Editorial: Warning flag

A recent audit raises some concerns about the ability of city revenues to keep up with rising city expenses.

Most Lawrence taxpayers probably aren’t surprised that an audit presented to Lawrence city commissioners this week showed a sizable increase in city spending.

The audit showed that the city’s general expenses had increased by about $4.5 million last year. At the same time the city balance sheet, which measures city assets against expenses, grew at its slowest rate since 2004. While benchmark cities saw their assets grow by about 4 percent in 2013, Lawrence’s assets grew by less than 2 percent.

City Auditor Michael Eglinski attributed part of that downturn to the loss of federal stimulus money, but it seems that most of the benchmark cities would have faced a similar loss. It seems, therefore, that Lawrence is having more trouble than other cities in producing enough revenue to keep up with its growing expenses.

For instance, the city has invested significantly in its water and sewer infrastructure in recent years, and revenues have not kept pace. In 2013, the city had $7.06 million in net sewer and water revenue and had to pay $5.27 million on bonds. The year before, the city had $4.5 million in debt and $8.6 million in net revenue, providing a significantly larger cushion. A relatively wet summer last year reduced water demand and, consequently city revenues, Eglinski said.

It’s hard to argue with spending money on infrastructure improvements to support a core city service, especially when those improvements are financed directly from user fees. This situation warrants monitoring, but as long as the city doesn’t have to dip into other funds to make up shortfalls in water and sewer revenue, maintaining infrastructure is a good investment.

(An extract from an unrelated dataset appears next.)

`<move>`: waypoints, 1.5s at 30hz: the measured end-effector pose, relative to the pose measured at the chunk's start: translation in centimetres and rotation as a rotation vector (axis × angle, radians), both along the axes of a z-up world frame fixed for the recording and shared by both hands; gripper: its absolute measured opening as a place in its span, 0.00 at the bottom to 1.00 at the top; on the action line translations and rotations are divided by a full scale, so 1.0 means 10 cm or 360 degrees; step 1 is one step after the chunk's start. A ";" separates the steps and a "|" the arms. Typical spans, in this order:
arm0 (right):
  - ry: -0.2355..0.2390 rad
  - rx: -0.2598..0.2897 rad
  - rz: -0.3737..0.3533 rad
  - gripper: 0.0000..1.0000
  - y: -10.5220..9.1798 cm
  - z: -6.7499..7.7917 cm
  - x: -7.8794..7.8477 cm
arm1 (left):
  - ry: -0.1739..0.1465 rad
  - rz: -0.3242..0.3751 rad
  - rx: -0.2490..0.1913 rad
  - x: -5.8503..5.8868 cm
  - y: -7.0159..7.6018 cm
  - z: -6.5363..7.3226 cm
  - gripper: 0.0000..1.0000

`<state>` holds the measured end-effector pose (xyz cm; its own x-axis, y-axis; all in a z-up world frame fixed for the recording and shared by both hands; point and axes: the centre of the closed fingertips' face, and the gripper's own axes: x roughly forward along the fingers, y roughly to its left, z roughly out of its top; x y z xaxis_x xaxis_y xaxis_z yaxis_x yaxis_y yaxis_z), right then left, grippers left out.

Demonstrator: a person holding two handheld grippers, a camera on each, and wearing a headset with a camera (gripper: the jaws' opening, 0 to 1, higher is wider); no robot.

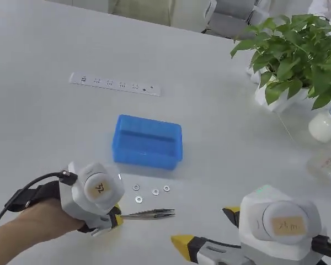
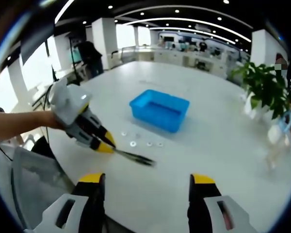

However, in recent years, the city has committed to a number of projects — its new library, a new recreation center, a new director of arts and culture — that will have a long-term impact on city expenses. In addition to that, the city has ongoing expenses, some of which may have been pushed back to make room for spending on special projects. For instance, City Manager David Corliss noted that replacement of aging city vehicles and equipment may be a significant budget item next year.

The bottom line of this audit confirms that Lawrence’s city tax revenue currently isn’t keeping up with its growing desire for new facilities and initiatives. It’s a warning flag that likely will be the topic of considerable discussion in next year’s City Commission election campaign.